## [What the task requires]
Go through the material and copy each line in which the word "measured" shows up.
Segment Start: Data provided
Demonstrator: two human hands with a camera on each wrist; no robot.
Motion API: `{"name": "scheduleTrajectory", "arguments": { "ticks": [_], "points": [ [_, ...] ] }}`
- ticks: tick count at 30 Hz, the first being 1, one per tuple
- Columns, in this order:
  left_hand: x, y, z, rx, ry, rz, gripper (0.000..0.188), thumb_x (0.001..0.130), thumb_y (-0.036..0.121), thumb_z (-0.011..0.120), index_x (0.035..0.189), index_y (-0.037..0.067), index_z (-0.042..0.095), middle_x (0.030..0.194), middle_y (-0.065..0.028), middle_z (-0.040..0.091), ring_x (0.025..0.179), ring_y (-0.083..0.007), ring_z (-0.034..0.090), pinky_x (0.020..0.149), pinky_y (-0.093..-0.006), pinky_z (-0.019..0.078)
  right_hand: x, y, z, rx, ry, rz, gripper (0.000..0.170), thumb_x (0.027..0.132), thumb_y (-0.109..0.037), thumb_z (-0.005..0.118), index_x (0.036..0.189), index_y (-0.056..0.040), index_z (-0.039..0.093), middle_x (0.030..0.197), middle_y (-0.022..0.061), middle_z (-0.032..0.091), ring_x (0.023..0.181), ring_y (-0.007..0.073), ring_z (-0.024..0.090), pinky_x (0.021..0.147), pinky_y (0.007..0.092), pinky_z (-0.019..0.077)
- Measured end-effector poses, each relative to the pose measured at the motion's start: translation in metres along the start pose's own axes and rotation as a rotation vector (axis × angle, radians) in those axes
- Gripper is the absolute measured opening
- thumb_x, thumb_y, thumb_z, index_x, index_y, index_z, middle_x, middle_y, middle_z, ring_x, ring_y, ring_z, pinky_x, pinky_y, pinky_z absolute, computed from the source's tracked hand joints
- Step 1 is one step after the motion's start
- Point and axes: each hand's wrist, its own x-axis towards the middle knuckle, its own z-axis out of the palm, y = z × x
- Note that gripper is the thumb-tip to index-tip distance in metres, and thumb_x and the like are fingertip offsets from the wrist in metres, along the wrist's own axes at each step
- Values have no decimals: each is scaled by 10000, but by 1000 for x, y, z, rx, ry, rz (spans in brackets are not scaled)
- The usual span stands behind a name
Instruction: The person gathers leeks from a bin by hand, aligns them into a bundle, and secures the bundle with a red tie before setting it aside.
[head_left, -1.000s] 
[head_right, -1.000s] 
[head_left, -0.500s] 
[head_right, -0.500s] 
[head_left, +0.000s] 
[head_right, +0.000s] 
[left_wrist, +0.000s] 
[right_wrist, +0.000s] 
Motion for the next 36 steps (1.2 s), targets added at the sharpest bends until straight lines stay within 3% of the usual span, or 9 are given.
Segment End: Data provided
## [Response below]
- Measured end-effector poses, each relative to the pose measured at the motion's start: translation in metres along the start pose's own axes and rotation as a rotation vector (axis × angle, radians) in those axes
- Gripper is the absolute measured opening

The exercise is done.